> TASK ITEM
Check every line of the data and copy the ones where "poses" appears.

> COLLECTED DATA

● ● ● ● ● ● ●

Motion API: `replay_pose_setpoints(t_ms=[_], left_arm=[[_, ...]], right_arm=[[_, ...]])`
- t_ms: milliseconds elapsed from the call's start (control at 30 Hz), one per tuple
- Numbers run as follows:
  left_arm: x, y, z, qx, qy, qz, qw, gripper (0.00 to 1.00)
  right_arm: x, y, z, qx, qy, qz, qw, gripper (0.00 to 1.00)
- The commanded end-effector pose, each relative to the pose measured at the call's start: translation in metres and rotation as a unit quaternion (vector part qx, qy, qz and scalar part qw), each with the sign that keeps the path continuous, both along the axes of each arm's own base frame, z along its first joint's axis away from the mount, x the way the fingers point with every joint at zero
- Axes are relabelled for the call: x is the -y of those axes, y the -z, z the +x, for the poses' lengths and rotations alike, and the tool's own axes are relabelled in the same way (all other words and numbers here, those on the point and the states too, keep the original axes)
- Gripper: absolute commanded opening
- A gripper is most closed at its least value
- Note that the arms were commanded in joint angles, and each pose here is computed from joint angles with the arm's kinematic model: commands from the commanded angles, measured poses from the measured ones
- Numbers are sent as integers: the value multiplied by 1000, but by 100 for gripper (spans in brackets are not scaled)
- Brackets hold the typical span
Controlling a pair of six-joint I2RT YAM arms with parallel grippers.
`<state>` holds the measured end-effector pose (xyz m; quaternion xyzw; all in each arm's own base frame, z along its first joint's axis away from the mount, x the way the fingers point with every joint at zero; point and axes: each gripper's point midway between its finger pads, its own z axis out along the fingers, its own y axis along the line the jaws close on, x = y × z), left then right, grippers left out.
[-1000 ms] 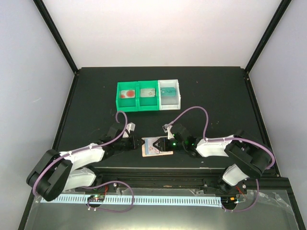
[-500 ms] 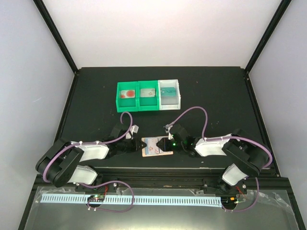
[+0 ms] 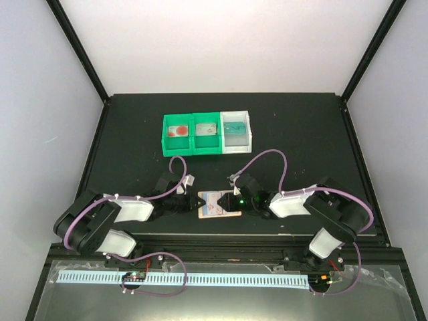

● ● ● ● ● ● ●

> WRITTEN SOLUTION
- Axes are relabelled for the call: x is the -y of those axes, y the -z, z the +x, for the poses' lengths and rotations alike, and the tool's own axes are relabelled in the same way (all other words and numbers here, those on the point and the states too, keep the original axes)
- Note that the arms were commanded in joint angles, and each pose here is computed from joint angles with the arm's kinematic model: commands from the commanded angles, measured poses from the measured ones

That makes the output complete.